_WHAT IS NEEDED:_ All of the data below should be returned exactly.

_STUDY MATERIAL:_
--------------------------------------------------

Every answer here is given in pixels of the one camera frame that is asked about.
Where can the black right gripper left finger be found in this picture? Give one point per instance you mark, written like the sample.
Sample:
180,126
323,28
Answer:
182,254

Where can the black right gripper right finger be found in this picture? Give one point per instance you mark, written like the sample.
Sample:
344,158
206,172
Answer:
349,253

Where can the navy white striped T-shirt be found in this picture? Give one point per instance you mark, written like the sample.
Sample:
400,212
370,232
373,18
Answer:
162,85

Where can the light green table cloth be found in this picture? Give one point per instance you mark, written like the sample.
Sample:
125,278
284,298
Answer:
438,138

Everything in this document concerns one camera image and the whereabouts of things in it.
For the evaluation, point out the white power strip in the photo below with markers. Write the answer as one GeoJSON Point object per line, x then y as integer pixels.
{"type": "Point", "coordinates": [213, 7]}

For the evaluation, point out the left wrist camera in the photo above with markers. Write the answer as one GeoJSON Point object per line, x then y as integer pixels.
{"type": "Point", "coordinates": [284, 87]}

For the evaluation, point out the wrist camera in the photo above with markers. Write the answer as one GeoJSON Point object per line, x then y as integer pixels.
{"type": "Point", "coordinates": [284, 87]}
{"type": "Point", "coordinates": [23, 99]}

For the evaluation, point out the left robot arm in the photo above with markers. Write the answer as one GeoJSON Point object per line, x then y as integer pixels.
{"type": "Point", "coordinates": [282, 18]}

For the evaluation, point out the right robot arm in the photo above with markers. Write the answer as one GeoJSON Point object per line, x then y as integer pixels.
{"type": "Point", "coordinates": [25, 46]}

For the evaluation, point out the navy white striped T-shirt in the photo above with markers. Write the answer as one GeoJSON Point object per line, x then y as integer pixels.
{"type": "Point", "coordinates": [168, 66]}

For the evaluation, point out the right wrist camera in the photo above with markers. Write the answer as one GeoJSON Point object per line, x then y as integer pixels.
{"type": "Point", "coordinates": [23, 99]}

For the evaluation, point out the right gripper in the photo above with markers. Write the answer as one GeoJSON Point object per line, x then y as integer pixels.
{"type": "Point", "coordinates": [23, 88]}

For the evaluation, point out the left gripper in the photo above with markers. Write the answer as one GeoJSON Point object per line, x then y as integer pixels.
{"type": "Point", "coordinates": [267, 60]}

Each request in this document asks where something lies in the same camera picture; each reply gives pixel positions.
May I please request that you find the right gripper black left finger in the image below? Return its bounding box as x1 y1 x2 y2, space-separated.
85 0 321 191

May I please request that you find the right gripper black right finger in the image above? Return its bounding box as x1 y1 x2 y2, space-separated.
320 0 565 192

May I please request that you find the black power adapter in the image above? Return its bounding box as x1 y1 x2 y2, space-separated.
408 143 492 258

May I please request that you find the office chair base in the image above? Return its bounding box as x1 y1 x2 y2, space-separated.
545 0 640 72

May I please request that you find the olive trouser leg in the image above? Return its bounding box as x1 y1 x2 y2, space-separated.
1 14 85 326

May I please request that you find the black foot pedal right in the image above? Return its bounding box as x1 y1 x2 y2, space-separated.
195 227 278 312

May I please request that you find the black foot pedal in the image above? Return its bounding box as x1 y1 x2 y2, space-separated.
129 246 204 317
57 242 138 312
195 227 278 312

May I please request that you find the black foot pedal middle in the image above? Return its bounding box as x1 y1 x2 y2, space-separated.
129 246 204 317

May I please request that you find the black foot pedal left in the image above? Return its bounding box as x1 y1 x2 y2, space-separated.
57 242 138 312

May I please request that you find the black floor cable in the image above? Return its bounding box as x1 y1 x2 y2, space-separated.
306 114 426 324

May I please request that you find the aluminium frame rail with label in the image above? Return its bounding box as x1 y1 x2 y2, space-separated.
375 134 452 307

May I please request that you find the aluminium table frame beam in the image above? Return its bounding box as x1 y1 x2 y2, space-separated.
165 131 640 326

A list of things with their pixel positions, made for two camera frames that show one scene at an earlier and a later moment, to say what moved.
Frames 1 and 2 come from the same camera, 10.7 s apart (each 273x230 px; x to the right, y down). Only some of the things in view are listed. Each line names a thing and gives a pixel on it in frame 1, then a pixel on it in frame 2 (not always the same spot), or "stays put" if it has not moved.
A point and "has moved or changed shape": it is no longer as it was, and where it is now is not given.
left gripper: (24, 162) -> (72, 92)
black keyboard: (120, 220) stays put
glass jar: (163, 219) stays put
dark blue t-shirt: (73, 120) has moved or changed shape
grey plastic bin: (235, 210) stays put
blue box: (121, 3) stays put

--------------------------------------------------

_RESPONSE BELOW:_
Every answer here is given in pixels of the one camera frame that is asked about.
Where can the black right gripper left finger be found in this picture? Give one point per instance you mark, written like the sample.
Sample:
180,126
323,28
Answer:
182,254

Where can the black right gripper right finger be found in this picture? Give one point per instance you mark, written like the sample.
Sample:
344,158
206,172
Answer:
349,253

Where can the navy white striped T-shirt be found in this picture? Give one point per instance you mark, written like the sample.
Sample:
400,212
370,232
373,18
Answer:
162,85

Where can the light green table cloth be found in this picture? Give one point per instance you mark, written like the sample.
Sample:
125,278
284,298
Answer:
438,138

Everything in this document concerns one camera image and the whereabouts of things in it.
For the evaluation, point out the white power strip in the photo below with markers. Write the answer as one GeoJSON Point object per line, x then y as integer pixels.
{"type": "Point", "coordinates": [213, 7]}

For the evaluation, point out the left wrist camera in the photo above with markers. Write the answer as one GeoJSON Point object per line, x then y as integer pixels.
{"type": "Point", "coordinates": [284, 87]}

For the evaluation, point out the wrist camera in the photo above with markers. Write the answer as one GeoJSON Point object per line, x then y as integer pixels.
{"type": "Point", "coordinates": [284, 87]}
{"type": "Point", "coordinates": [23, 99]}

For the evaluation, point out the left robot arm in the photo above with markers. Write the answer as one GeoJSON Point object per line, x then y as integer pixels.
{"type": "Point", "coordinates": [282, 18]}

For the evaluation, point out the right robot arm in the photo above with markers. Write the answer as one GeoJSON Point object per line, x then y as integer pixels.
{"type": "Point", "coordinates": [25, 46]}

For the evaluation, point out the navy white striped T-shirt in the photo above with markers. Write the answer as one GeoJSON Point object per line, x then y as integer pixels.
{"type": "Point", "coordinates": [168, 66]}

For the evaluation, point out the right wrist camera in the photo above with markers. Write the answer as one GeoJSON Point object per line, x then y as integer pixels.
{"type": "Point", "coordinates": [23, 99]}

For the evaluation, point out the right gripper in the photo above with markers. Write the answer as one GeoJSON Point object per line, x then y as integer pixels.
{"type": "Point", "coordinates": [23, 88]}

For the evaluation, point out the left gripper in the photo above with markers. Write the answer as one GeoJSON Point object per line, x then y as integer pixels.
{"type": "Point", "coordinates": [267, 60]}

Each request in this document asks where something lies in the same camera picture; each reply gives pixel positions.
May I please request that you find the right gripper black left finger in the image below? Return its bounding box as x1 y1 x2 y2, space-separated.
85 0 321 191

May I please request that you find the right gripper black right finger in the image above? Return its bounding box as x1 y1 x2 y2, space-separated.
320 0 565 192

May I please request that you find the black power adapter in the image above? Return its bounding box as x1 y1 x2 y2, space-separated.
408 143 492 258

May I please request that you find the office chair base in the image above? Return its bounding box as x1 y1 x2 y2, space-separated.
545 0 640 72

May I please request that you find the olive trouser leg in the image above? Return its bounding box as x1 y1 x2 y2, space-separated.
1 14 85 326

May I please request that you find the black foot pedal right in the image above? Return its bounding box as x1 y1 x2 y2, space-separated.
195 227 278 312

May I please request that you find the black foot pedal in the image above? Return its bounding box as x1 y1 x2 y2, space-separated.
129 246 204 317
57 242 138 312
195 227 278 312

May I please request that you find the black foot pedal middle in the image above? Return its bounding box as x1 y1 x2 y2, space-separated.
129 246 204 317

May I please request that you find the black foot pedal left in the image above? Return its bounding box as x1 y1 x2 y2, space-separated.
57 242 138 312

May I please request that you find the black floor cable in the image above? Return its bounding box as x1 y1 x2 y2, space-separated.
306 114 426 324

May I please request that you find the aluminium frame rail with label in the image above? Return its bounding box as x1 y1 x2 y2, space-separated.
375 134 452 307

May I please request that you find the aluminium table frame beam in the image above? Return its bounding box as x1 y1 x2 y2, space-separated.
165 131 640 326

A list of things with their pixel positions, made for two camera frames that show one scene at an earlier and a later moment, to say what moved.
Frames 1 and 2 come from the same camera, 10.7 s apart (each 273x230 px; x to the right, y down). Only some of the things in view are listed. Each line names a thing and gives a pixel on it in frame 1, then a pixel on it in frame 2 (not always the same spot), or "stays put" if it has not moved.
A point and "has moved or changed shape": it is no longer as it was, and where it is now is not given.
left gripper: (24, 162) -> (72, 92)
black keyboard: (120, 220) stays put
glass jar: (163, 219) stays put
dark blue t-shirt: (73, 120) has moved or changed shape
grey plastic bin: (235, 210) stays put
blue box: (121, 3) stays put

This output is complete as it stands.